All the lines below need to be output exactly, apart from any images.

Start of Dataset excerpt

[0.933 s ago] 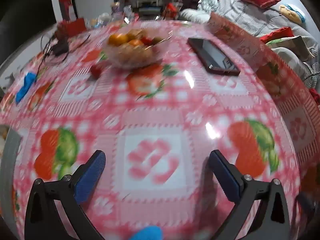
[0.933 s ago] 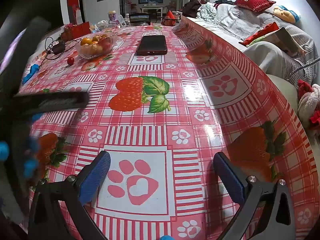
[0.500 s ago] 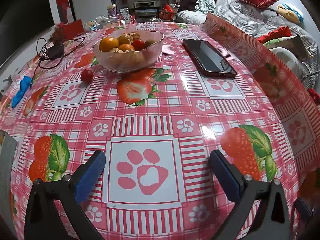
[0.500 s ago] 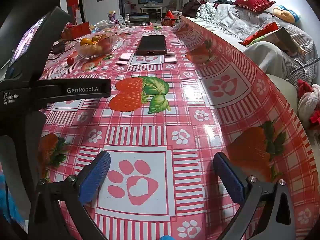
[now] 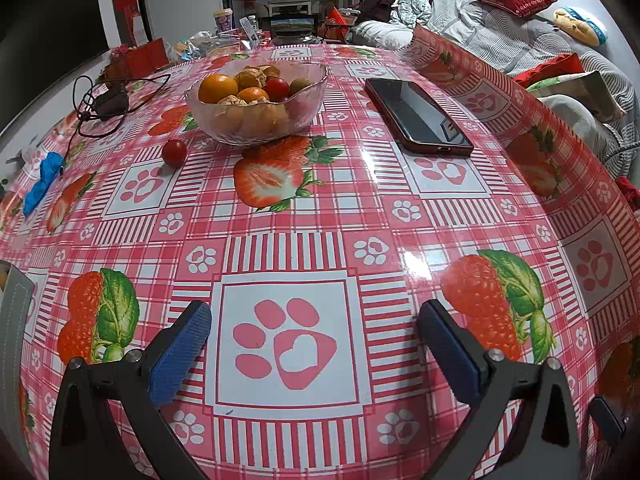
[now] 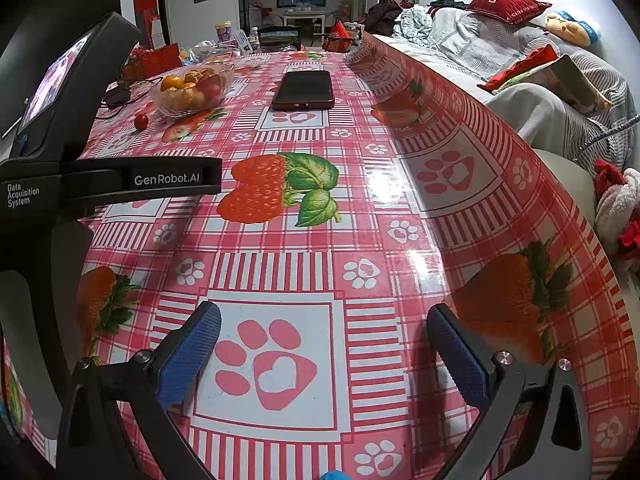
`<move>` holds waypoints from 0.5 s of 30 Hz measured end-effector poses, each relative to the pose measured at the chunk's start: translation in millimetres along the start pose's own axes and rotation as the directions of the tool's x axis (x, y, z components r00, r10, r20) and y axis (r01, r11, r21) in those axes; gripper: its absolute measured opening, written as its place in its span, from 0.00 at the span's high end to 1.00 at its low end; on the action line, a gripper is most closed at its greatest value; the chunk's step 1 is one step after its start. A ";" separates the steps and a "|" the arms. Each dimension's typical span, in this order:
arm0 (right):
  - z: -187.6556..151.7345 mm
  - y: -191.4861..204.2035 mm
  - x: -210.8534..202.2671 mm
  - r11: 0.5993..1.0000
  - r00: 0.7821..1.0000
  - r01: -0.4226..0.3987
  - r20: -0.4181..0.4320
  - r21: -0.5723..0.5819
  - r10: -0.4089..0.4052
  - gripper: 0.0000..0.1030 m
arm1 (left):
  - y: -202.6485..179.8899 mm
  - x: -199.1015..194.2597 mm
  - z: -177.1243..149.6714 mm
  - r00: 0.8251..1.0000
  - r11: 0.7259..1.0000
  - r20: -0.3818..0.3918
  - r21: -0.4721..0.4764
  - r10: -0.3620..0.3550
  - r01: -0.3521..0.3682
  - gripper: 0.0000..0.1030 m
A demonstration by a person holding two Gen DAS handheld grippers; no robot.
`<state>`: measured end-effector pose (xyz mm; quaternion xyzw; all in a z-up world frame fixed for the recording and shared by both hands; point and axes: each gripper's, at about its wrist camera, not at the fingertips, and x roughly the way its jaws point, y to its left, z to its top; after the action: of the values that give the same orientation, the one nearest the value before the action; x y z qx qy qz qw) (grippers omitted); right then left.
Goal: Organize fruits
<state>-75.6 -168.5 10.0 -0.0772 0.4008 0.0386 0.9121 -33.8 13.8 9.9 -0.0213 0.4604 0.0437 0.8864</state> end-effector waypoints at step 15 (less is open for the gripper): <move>0.0 0.1 0.0 1.000 1.000 0.000 0.000 0.000 0.000 0.00 | 0.7 -0.5 -0.5 1.000 1.000 0.000 -0.001 -0.001 0.001 0.00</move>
<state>-75.7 -168.4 10.0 -0.0774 0.4007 0.0386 0.9121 -34.5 14.4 10.0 -0.0218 0.4602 0.0436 0.8865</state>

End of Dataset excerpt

▶ [Finished task]:
[0.933 s ago] 
[0.933 s ago] 
[0.500 s ago] 
[0.500 s ago] 
[now] 
[now] 
`<move>` holds waypoints from 0.5 s of 30 Hz measured end-effector poses, each relative to the pose measured at the chunk's start: translation in millimetres along the start pose's own axes and rotation as the directions of the tool's x axis (x, y, z components r00, r10, r20) and y axis (r01, r11, r21) in those axes; gripper: its absolute measured opening, written as its place in its span, from 0.00 at the span's high end to 1.00 at its low end; on the action line, a gripper is most closed at its greatest value; the chunk's step 1 is one step after its start. A ";" separates the steps and a "|" the arms. Each dimension's typical span, in this order:
arm0 (right):
  - z: -187.6556..151.7345 mm
  - y: -191.4861..204.2035 mm
  - x: -210.8534..202.2671 mm
  - r11: 0.5993..1.0000
  - r00: 0.7821..1.0000
  - r01: -0.4226..0.3987
  - r20: -0.4181..0.4320
  - r21: -0.5723..0.5819
  - r10: -0.4089..0.4052
  - gripper: 0.0000..0.1030 m
arm1 (left):
  - y: -202.6485..179.8899 mm
  - x: -199.1015..194.2597 mm
  - z: -177.1243..149.6714 mm
  - r00: 0.8251..1.0000
  - r11: 0.7259..1.0000
  - r20: -0.3818..0.3918
  - r21: -0.4721..0.4764
  - r10: -0.3620..0.3550
  - r01: -0.3521..0.3682
  - gripper: 0.0000..0.1030 m
A demonstration by a person holding two Gen DAS handheld grippers; no robot.
`<state>`: measured end-effector pose (xyz mm; quaternion xyzw; all in a z-up world frame fixed for the recording and shared by both hands; point and axes: each gripper's, at about its wrist camera, not at the fingertips, and x roughly the way its jaws point, y to its left, z to its top; after the action: of the values that give the same orientation, the one nearest the value before the action; x y z qx qy qz qw) (grippers omitted); right then left.
Goal: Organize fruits
<state>-75.6 -168.5 10.0 -0.0772 0.4008 0.0386 0.9121 -33.8 13.8 9.9 -0.0213 0.4604 0.0437 0.8864</state> end-effector waypoints at step 15 (less is open for the gripper): <move>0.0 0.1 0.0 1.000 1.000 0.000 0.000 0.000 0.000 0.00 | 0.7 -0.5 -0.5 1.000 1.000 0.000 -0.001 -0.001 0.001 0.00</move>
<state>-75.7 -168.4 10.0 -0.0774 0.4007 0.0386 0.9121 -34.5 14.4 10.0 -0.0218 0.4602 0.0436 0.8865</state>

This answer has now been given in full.